In seinem Berliner Seminar über „Joseph Brodsky: His Poetics in the Context of His Era“ behandelte Tomas Venclova den russischen Dichterkollegen Joseph Brodsky (1940–1996, 1972 emigriert) und die selbstpublizierte Untergrund-Literatur in der Sowjetunion, ‘Samisdat’. Venclova gestaltete seine Lehrveranstaltung als Vorlesungsreihe mit jeweils anschließenden Fragen. Dabei griff der emigrierte Dichter gelegentlich auf sein Tagebuch zurück, um Einträge zu Gesprächen mit Joseph Brodsky oder Erinnerungen an Boris Pasternak vorzutragen.

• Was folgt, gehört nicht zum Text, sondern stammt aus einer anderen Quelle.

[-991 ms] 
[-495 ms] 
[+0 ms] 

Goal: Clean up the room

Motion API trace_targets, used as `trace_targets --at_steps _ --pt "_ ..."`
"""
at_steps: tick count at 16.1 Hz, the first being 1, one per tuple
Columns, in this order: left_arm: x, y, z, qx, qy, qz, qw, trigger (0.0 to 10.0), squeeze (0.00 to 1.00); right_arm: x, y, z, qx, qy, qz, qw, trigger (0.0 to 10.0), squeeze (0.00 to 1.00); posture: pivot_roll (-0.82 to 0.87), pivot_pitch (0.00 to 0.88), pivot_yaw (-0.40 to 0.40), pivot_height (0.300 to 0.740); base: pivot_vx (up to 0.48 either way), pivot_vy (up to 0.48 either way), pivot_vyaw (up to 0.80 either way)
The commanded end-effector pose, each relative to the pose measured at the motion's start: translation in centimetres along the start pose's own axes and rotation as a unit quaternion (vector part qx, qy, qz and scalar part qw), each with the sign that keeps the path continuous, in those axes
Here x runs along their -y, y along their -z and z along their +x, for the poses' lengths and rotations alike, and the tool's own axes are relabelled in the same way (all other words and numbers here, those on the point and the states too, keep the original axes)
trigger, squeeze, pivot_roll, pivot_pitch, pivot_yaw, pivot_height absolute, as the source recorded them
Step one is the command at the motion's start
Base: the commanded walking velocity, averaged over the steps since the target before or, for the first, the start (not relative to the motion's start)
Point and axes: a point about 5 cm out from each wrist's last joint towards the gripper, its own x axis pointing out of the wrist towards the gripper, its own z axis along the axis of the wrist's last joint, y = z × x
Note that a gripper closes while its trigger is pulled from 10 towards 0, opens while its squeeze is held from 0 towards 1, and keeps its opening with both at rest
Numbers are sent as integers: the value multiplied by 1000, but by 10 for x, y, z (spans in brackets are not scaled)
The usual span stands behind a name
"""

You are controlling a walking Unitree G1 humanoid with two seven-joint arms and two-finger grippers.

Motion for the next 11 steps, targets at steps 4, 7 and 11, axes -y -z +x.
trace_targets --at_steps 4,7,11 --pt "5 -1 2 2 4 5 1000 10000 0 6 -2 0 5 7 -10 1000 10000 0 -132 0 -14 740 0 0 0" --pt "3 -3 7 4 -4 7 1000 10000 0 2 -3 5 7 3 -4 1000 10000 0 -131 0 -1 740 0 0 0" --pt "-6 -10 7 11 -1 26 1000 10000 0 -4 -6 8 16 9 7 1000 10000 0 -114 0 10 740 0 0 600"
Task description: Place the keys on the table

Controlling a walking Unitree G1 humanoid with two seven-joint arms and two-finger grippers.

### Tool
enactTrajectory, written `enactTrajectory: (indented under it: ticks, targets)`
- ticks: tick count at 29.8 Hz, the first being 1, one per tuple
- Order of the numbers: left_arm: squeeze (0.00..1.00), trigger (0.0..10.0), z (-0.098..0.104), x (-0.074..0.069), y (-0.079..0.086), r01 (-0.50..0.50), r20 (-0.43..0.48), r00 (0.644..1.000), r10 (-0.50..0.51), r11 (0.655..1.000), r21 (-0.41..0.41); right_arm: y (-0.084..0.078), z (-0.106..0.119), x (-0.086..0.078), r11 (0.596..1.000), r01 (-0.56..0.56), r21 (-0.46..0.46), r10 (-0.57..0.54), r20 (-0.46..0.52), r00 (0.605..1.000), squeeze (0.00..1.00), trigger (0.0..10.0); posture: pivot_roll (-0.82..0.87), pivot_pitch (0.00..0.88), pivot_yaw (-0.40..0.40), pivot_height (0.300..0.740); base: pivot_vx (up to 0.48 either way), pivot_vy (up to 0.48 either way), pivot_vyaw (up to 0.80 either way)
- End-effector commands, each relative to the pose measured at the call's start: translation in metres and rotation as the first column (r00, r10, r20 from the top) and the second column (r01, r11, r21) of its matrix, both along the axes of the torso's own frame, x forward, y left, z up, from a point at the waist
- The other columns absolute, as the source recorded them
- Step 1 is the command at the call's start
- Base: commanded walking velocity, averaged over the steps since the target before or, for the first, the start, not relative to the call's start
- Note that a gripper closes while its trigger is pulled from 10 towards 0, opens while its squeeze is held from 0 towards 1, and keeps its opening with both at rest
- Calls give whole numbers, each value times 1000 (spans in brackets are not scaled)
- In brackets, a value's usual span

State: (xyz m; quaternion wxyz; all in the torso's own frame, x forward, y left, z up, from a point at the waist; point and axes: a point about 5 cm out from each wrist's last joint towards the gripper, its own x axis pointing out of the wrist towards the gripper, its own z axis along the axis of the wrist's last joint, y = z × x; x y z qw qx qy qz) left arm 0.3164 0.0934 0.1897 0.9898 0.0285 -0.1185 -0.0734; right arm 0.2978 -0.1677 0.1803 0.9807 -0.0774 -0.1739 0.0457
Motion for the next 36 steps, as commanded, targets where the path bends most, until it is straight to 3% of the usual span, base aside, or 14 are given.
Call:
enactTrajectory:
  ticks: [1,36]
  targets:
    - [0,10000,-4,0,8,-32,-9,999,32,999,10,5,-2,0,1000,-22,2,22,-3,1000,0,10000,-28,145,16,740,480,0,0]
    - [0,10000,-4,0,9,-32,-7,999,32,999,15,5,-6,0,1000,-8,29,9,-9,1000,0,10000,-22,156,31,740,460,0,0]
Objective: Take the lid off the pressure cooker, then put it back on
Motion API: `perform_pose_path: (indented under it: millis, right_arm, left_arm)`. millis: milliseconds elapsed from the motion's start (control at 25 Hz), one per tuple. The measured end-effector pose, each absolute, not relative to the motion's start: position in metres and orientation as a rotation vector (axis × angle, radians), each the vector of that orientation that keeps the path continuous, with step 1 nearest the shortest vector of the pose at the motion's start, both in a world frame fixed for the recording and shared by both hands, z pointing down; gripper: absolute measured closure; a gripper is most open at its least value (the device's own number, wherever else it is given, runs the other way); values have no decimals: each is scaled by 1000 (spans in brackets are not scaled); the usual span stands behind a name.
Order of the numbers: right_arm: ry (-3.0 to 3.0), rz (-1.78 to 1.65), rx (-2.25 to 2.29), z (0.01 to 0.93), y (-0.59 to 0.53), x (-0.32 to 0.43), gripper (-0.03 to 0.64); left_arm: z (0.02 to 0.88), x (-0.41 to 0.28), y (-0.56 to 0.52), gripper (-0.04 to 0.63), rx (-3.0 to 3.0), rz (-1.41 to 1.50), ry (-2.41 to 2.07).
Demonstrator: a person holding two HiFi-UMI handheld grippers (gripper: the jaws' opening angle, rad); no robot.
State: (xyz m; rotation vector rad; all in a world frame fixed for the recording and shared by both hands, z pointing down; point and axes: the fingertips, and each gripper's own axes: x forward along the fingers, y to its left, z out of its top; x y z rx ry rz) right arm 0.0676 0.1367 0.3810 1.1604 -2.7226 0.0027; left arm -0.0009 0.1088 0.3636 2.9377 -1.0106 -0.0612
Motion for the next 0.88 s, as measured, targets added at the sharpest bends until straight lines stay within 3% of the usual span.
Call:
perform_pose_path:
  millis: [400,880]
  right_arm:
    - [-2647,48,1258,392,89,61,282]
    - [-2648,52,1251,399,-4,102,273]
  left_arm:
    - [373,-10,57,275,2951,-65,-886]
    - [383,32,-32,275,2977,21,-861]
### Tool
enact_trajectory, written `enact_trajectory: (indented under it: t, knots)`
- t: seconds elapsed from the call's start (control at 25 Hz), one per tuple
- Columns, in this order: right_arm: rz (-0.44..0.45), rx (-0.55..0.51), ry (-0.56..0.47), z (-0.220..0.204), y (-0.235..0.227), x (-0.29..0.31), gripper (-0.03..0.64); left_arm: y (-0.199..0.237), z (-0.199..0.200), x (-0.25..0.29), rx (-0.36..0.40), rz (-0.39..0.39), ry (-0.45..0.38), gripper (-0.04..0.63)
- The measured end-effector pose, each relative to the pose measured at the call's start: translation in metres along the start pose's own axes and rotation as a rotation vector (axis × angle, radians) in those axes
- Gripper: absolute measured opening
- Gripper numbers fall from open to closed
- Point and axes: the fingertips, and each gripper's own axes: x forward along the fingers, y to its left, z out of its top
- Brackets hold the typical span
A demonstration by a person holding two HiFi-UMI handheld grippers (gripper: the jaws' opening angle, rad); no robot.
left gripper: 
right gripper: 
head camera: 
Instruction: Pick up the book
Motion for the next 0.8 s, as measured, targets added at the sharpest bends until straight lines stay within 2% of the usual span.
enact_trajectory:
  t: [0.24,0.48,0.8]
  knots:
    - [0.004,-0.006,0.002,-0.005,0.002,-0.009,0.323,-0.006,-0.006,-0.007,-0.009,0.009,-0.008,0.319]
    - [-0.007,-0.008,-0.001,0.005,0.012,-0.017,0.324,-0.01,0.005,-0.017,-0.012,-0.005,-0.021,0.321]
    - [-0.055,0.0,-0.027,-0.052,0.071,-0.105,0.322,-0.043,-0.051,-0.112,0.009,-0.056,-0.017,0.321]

Venclova führte seine Studenten ein in die russische Literaturgeschichte: in das “Goldene“ und das „Silberne Zeitalter“ der russischen Dichtung sowie in historische Vorläufer der ‘Samisdat’-Literatur, die im 18. und 19. Jahrhundert unter vergleichbaren Zensur-Bedingungen entstanden (etwa politische oder erotische Literatur). Und er übte mit ihnen die Kunst der genauen Gedichtanalyse – im Hinblick auf Klangmuster, Bildstrukturen etc.
Tomas Venclovas Auffassung von der besonderen Qualität der litauischen Sprache – deren Sonderstellung er betonte und die er mit dem Sanskrit und mit dem Lateinischen verglich – kam besonders bei seinen Lesungen zur Geltung, die seine Samuel Fischer Gastprofessur ergänzten. Im Vortrag in der Originalsprache werden die eigentümlichen rhythmischen und lautlichen Eigenschaften von Venclovas Lyrik deutlich, deren Metrik und Klang geradezu klassisch wirken.
In einer öffentlichen Veranstaltung am 26. Mai 2010 las Tomas Venclova an der Freien Universität aus seinem Gedichtband The Junction und führte ein Gespräch mit Prof. Georg Witte.
Am 14. Juni 2010 trug Tomas Venclova anläßlich der Ausstellung »Fokus Litauen – Meisterwerke der Schwarz-Weiß-Fotografie seit 1960« im Stadtmuseum Münster ausgewählte Gedichte über litauische Orte und Landschaften vor, die durch Photographie und Malerei inspiriert worden sind.
Am 9. Juli 2010 schließlich las und diskutierte Tomas Venclova mit seinen Übersetzern Claudia Sinnig und Durs Grünbein in Berlin Mitte im Kino Babylon. – Ein Bericht erschien im Magazin »Campus Leben« der Freien Universität Berlin.